» TASK TO COMPLETE: Going through the material below, please gather all lines with the word "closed" in them.

» RECORDED DATA:
►

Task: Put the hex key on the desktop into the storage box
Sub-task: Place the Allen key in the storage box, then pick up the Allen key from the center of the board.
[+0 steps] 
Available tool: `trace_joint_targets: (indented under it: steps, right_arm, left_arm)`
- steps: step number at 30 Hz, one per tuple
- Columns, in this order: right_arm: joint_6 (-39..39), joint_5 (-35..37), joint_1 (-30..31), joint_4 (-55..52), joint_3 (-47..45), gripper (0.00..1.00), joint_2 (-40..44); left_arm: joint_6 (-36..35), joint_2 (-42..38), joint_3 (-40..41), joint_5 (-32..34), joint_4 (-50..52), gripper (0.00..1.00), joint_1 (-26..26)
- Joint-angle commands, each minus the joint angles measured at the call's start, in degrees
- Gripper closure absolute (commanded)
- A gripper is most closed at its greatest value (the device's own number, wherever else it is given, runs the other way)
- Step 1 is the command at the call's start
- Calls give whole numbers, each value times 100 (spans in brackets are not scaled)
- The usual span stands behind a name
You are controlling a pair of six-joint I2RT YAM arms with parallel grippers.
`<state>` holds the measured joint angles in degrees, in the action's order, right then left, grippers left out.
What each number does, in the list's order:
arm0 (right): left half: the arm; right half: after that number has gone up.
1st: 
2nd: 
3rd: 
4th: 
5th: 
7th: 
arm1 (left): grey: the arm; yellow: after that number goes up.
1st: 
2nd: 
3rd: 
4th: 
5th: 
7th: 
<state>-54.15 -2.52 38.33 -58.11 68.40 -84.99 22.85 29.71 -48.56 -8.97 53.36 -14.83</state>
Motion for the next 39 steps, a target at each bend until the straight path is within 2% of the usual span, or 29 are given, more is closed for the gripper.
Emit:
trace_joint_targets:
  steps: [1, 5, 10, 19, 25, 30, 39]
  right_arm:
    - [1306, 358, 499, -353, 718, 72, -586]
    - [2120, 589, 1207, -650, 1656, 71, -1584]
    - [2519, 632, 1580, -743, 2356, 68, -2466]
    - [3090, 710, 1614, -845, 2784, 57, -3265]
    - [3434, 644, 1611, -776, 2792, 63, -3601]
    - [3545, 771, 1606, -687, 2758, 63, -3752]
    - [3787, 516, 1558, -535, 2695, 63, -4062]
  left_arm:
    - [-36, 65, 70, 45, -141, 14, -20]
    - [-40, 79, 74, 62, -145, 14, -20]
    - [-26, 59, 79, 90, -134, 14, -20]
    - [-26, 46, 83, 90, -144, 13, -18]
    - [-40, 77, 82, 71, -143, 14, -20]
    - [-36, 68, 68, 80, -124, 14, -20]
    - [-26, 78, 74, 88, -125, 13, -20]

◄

» RESULT FOR THIS TASK:
- A gripper is most closed at its greatest value (the device's own number, wherever else it is given, runs the other way)
Motion for the next 39 steps, a target at each bend until the straight path is within 2% of the usual span, or 29 are given, more is closed for the gripper.

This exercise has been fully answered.